Within the entries below, find the portion that opens with the line containing "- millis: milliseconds" and closes with the line containing "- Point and". Retype that portion exactly and only.

**GIVEN DATA**
= = = = = = =
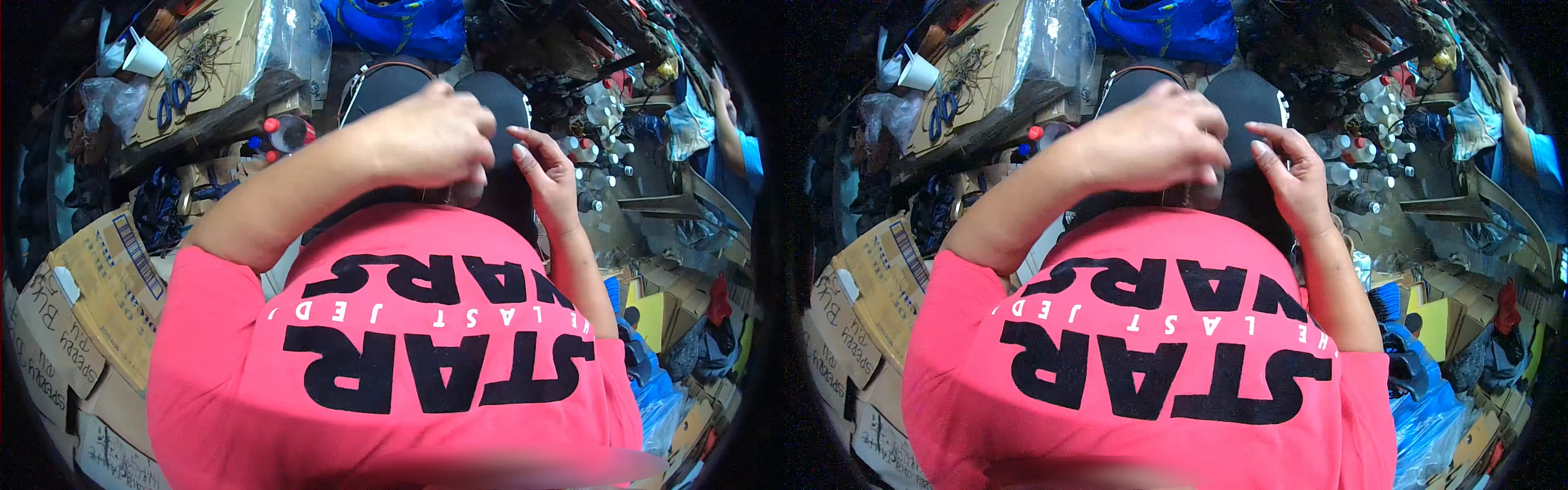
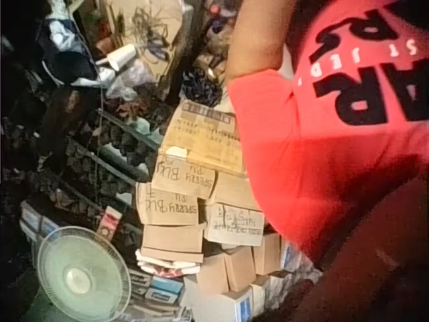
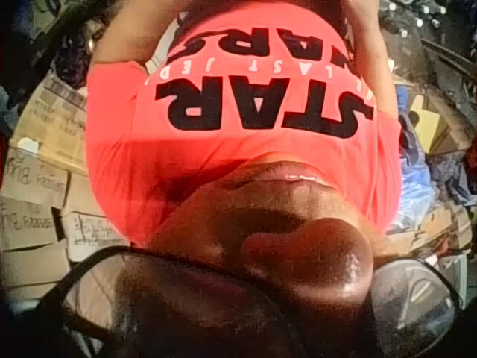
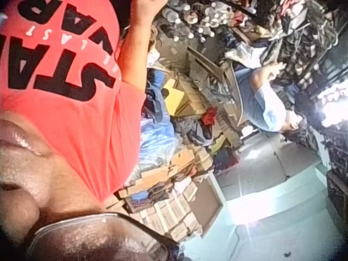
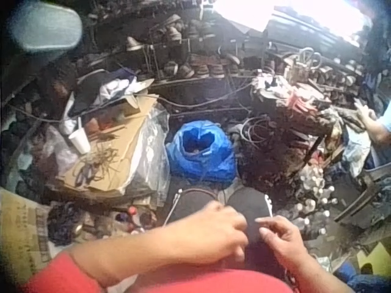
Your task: Stitch together leather shoe components by hand using a needle and thread.
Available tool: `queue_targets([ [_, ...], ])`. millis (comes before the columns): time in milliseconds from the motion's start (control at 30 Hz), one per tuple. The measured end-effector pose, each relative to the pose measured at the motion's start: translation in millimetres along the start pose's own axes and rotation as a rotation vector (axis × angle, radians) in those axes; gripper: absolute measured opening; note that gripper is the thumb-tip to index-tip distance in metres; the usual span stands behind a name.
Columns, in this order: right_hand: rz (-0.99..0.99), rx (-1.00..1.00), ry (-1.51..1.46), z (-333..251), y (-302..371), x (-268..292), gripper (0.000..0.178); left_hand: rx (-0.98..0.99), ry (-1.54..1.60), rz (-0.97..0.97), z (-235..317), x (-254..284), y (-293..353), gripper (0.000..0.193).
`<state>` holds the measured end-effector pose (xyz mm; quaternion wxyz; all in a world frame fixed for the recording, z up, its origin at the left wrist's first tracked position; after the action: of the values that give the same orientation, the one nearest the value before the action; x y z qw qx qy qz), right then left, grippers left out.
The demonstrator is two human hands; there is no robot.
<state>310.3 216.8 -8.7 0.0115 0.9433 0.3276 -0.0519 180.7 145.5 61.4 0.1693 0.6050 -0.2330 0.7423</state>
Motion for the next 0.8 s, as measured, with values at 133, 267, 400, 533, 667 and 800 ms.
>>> queue_targets([
  [133,-0.096,0.008,0.401,-2.2,-1.0,-3.5,0.014,-0.125,-0.088,-0.23,30.3,-37.8,-5.7,0.016],
  [267,-0.17,0.103,0.658,-4.2,3.7,-16.2,0.024,-0.131,-0.1,-0.187,27.2,-26.3,-3.8,0.01],
  [400,-0.175,0.165,0.769,-11.0,-0.4,-34.2,0.037,-0.123,-0.171,0.006,32.6,-3.5,4.8,0.008],
  [533,-0.254,0.208,0.774,-11.8,-10.1,-62.4,0.048,-0.102,-0.217,0.121,40.6,6.3,14.5,0.005],
  [667,-0.308,0.169,0.847,0.6,-21.0,-77.0,0.05,-0.073,-0.207,0.172,40.4,14.5,24.3,0.006],
  [800,-0.35,0.139,0.703,1.4,-31.1,-89.5,0.051,-0.031,-0.172,0.189,36.9,13.0,31.9,0.007],
])
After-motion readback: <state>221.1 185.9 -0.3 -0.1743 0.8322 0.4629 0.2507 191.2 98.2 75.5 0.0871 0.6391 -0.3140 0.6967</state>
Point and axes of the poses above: each hand's wrist, its own y-axis away from the middle knuckle, its own x-axis out of the back of the hand, z = x × y, the point moved 8 cm from there along -y, towards the middle knuckle, and after that the axes turned 14 degrees about -y, right-handed, at the moved point
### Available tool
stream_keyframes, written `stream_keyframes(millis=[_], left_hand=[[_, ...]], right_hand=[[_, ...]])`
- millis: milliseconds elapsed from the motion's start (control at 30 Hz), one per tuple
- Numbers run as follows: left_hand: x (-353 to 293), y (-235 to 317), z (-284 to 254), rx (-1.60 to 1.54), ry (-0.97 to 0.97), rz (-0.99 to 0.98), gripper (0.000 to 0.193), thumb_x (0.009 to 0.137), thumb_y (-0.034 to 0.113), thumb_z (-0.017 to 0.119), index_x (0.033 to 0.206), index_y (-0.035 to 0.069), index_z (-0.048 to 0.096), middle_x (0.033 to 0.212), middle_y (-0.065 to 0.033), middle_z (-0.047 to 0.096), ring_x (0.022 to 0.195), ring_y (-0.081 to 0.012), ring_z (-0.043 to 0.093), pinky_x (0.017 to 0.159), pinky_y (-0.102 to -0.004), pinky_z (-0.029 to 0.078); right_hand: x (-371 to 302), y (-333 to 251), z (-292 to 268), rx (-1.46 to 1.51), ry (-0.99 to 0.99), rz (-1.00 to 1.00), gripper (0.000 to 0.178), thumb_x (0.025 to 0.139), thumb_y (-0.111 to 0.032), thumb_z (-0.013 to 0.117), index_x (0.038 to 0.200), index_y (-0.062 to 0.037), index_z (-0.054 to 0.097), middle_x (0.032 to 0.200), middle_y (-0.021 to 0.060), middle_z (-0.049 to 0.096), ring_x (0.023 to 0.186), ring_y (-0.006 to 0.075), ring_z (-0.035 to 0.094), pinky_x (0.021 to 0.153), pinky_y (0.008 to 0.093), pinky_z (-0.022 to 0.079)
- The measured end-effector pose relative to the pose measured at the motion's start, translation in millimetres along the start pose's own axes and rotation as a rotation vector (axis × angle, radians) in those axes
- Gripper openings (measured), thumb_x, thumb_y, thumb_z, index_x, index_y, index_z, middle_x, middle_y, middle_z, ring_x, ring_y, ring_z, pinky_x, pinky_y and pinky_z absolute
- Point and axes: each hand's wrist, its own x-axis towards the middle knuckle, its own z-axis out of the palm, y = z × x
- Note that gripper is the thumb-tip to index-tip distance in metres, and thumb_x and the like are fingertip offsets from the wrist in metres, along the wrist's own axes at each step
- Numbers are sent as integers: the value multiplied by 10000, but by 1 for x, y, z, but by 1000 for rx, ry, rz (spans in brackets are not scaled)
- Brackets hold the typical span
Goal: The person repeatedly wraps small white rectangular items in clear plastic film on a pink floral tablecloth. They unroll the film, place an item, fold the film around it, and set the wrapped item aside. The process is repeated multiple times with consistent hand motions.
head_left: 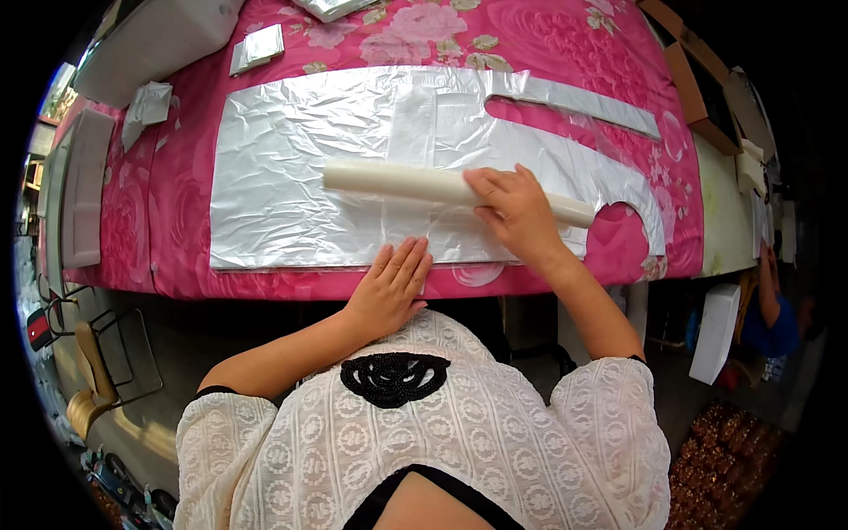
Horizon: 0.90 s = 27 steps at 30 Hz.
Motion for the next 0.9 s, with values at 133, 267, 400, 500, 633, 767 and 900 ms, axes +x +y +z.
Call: stream_keyframes(millis=[133, 267, 400, 500, 633, 767, 900], left_hand=[[1, 11, 6, -16, 29, -6, 745, 808, 413, 566, 1353, -41, 340, 1453, -223, 263, 1370, -354, 213, 1095, -504, 167], [-4, 8, 3, -47, 3, -19, 726, 821, 410, 547, 1362, -26, 339, 1462, -210, 254, 1384, -331, 190, 1101, -497, 152], [-3, 2, 0, -42, 29, 84, 673, 803, 334, 593, 1338, -13, 377, 1457, -185, 280, 1370, -319, 236, 1101, -461, 198], [-11, -11, -1, -79, 108, 142, 589, 768, 246, 646, 1270, 1, 457, 1404, -157, 368, 1321, -313, 331, 1069, -439, 290], [-19, -25, -4, -295, 259, 187, 421, 749, 149, 654, 1130, -3, 561, 1245, -126, 505, 1189, -282, 473, 986, -412, 408], [-13, -34, -10, -365, 299, 295, 262, 748, 109, 635, 985, 0, 614, 1068, -97, 571, 1039, -243, 551, 918, -372, 459], [-4, -41, -25, -310, 235, 297, 206, 728, 81, 680, 915, 32, 611, 976, -66, 608, 932, -217, 589, 820, -360, 498]], right_hand=[[13, -20, 46, -42, -50, -188, 503, 746, -100, 659, 1233, -176, 553, 1152, 46, 587, 1071, 234, 545, 1027, 475, 325], [72, 2, 60, -76, 90, -183, 491, 757, -109, 656, 1229, -204, 559, 1166, 47, 583, 1062, 230, 547, 1033, 467, 318], [124, 40, 59, -102, 211, -140, 459, 763, -90, 646, 1209, -169, 573, 1162, 74, 587, 1060, 256, 545, 1028, 459, 320], [124, 31, 58, -127, 350, -122, 482, 735, -19, 643, 1199, -130, 578, 1197, 110, 559, 1106, 289, 521, 1015, 411, 353], [60, 2, 50, 252, -109, -310, 500, 699, 43, 581, 1183, -83, 576, 1267, 131, 513, 1177, 307, 471, 1002, 384, 386], [6, -23, 54, 310, -266, -367, 509, 677, 79, 541, 1174, -26, 565, 1275, 128, 513, 1200, 303, 455, 1001, 383, 394], [3, -26, 53, 300, -216, -345, 437, 688, 41, 566, 1124, 10, 579, 1239, 132, 539, 1175, 291, 476, 1000, 366, 395]])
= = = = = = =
**SOLUTION TO THE PROBLEM**
- millis: milliseconds elapsed from the motion's start (control at 30 Hz), one per tuple
- Numbers run as follows: left_hand: x (-353 to 293), y (-235 to 317), z (-284 to 254), rx (-1.60 to 1.54), ry (-0.97 to 0.97), rz (-0.99 to 0.98), gripper (0.000 to 0.193), thumb_x (0.009 to 0.137), thumb_y (-0.034 to 0.113), thumb_z (-0.017 to 0.119), index_x (0.033 to 0.206), index_y (-0.035 to 0.069), index_z (-0.048 to 0.096), middle_x (0.033 to 0.212), middle_y (-0.065 to 0.033), middle_z (-0.047 to 0.096), ring_x (0.022 to 0.195), ring_y (-0.081 to 0.012), ring_z (-0.043 to 0.093), pinky_x (0.017 to 0.159), pinky_y (-0.102 to -0.004), pinky_z (-0.029 to 0.078); right_hand: x (-371 to 302), y (-333 to 251), z (-292 to 268), rx (-1.46 to 1.51), ry (-0.99 to 0.99), rz (-1.00 to 1.00), gripper (0.000 to 0.178), thumb_x (0.025 to 0.139), thumb_y (-0.111 to 0.032), thumb_z (-0.013 to 0.117), index_x (0.038 to 0.200), index_y (-0.062 to 0.037), index_z (-0.054 to 0.097), middle_x (0.032 to 0.200), middle_y (-0.021 to 0.060), middle_z (-0.049 to 0.096), ring_x (0.023 to 0.186), ring_y (-0.006 to 0.075), ring_z (-0.035 to 0.094), pinky_x (0.021 to 0.153), pinky_y (0.008 to 0.093), pinky_z (-0.022 to 0.079)
- The measured end-effector pose relative to the pose measured at the motion's start, translation in millimetres along the start pose's own axes and rotation as a rotation vector (axis × angle, radians) in those axes
- Gripper openings (measured), thumb_x, thumb_y, thumb_z, index_x, index_y, index_z, middle_x, middle_y, middle_z, ring_x, ring_y, ring_z, pinky_x, pinky_y and pinky_z absolute
- Point and axes: each hand's wrist, its own x-axis towards the middle knuckle, its own z-axis out of the palm, y = z × x

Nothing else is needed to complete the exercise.